We don't have to look far to see that in action. Just scour over the Clips Nation archives from these playoffs; when the Clippers triumped over the Spurs, a victory was a victory — but after losing to the Rockets, we were suddenly hyper-aware of the bad breaks and the misfortune that plagued the losing team in that series.
This is oversimplifying to an extent; certainly many fans were aware and took note of how the Clippers were the beneficiaries of luck in beating the Spurs, acknowledging that if that series was replayed 100 times, the Clippers might have lost nearly 50 of those. And after losing to Houston a far larger faction arose from the woodwork chiding others for not accepting Rockets success at face value and leaving it at that.
The takeaway there? Basketball fandom as a whole is still dominated by those who adhere to more deterministic worldviews, perspectives that seldom acknowledge the role of randomness. In this regard, perhaps a history of perennial failure has had a silver lining for Clippers supporters (à la Gladwell's David and Goliath), exposing us to more complex lenses to see basketball (and the world) through. Maybe that's why we can observe such a sharp divide in level of discourse between longtime Clips Nation regulars and newfound fans (certainly no confounding factors could come into play here).

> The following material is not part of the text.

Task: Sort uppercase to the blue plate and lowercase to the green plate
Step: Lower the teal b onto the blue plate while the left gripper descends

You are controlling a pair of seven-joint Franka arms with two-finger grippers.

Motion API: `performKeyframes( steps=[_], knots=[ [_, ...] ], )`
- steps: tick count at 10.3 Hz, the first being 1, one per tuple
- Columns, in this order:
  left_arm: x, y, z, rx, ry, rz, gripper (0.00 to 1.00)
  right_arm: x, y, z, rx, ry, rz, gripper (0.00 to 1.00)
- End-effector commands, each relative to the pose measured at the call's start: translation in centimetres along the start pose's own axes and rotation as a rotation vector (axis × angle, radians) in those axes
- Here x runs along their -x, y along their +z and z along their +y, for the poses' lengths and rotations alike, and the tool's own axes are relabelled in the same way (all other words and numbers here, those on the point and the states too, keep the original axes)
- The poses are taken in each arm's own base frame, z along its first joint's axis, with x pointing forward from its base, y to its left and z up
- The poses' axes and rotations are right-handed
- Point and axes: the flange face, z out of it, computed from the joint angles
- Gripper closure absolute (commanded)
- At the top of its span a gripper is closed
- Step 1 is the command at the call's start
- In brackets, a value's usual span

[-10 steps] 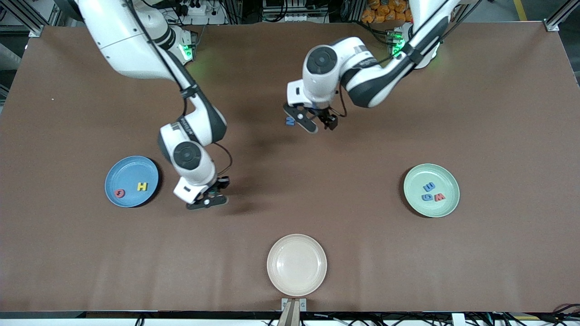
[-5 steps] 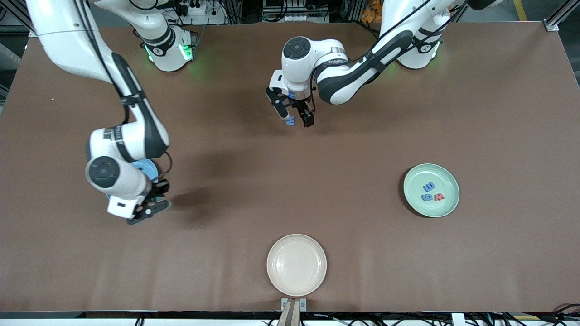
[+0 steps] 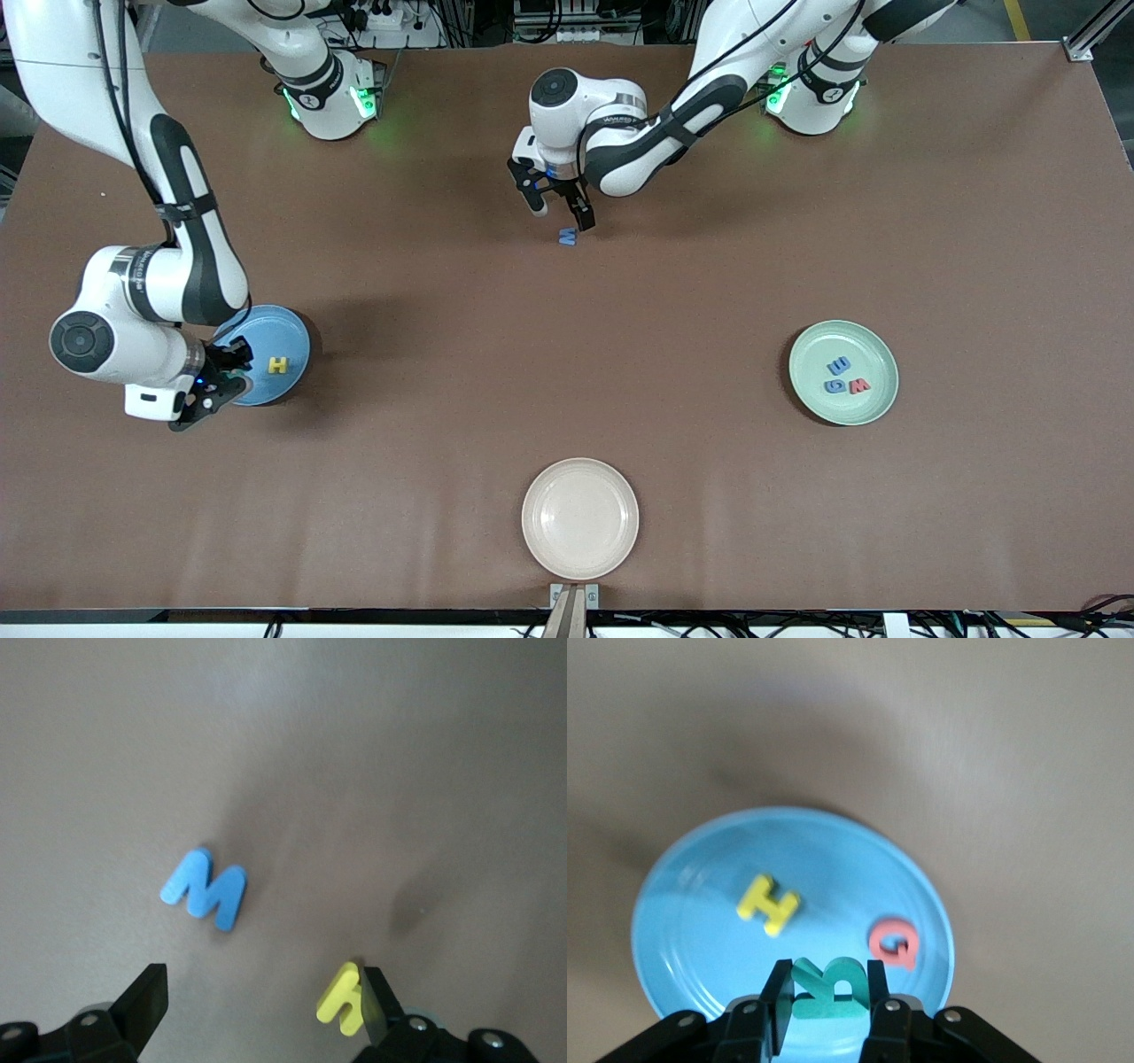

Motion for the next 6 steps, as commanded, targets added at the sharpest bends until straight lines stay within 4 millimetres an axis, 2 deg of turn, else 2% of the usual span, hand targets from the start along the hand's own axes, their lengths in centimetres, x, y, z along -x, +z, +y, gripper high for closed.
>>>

But I digress, back to our synthesis: life doesn't make sense, and often doesn't follow any discernible rules. Could that be part of why we try to impose a logical structure and order on sports, in so many ways our escape from everyday living?
Unfortunately here, ball really is life, subject to the same confoundedness and unpredictability. Try as we might to deny and minimize its existence and influence in this sphere too, we'd only be foolishly handwaving away reality.
Doc Rivers is someone who understands this, and it clearly informs his coaching philosophy, preaching process over outcome. As sports fans, all we can do is similarly embrace an inherently messy reality, and in doing so become more informed and aware, both as fans and as individuals.
Author's Note: This post began as a straightforward analytical look into the Clippers' struggles in the clutch last year, but quickly [d]evolved into something entirely different, an unfocused and meandering ramble. Hopefully, something closer to what I originally intended to write will be posted in the next few days.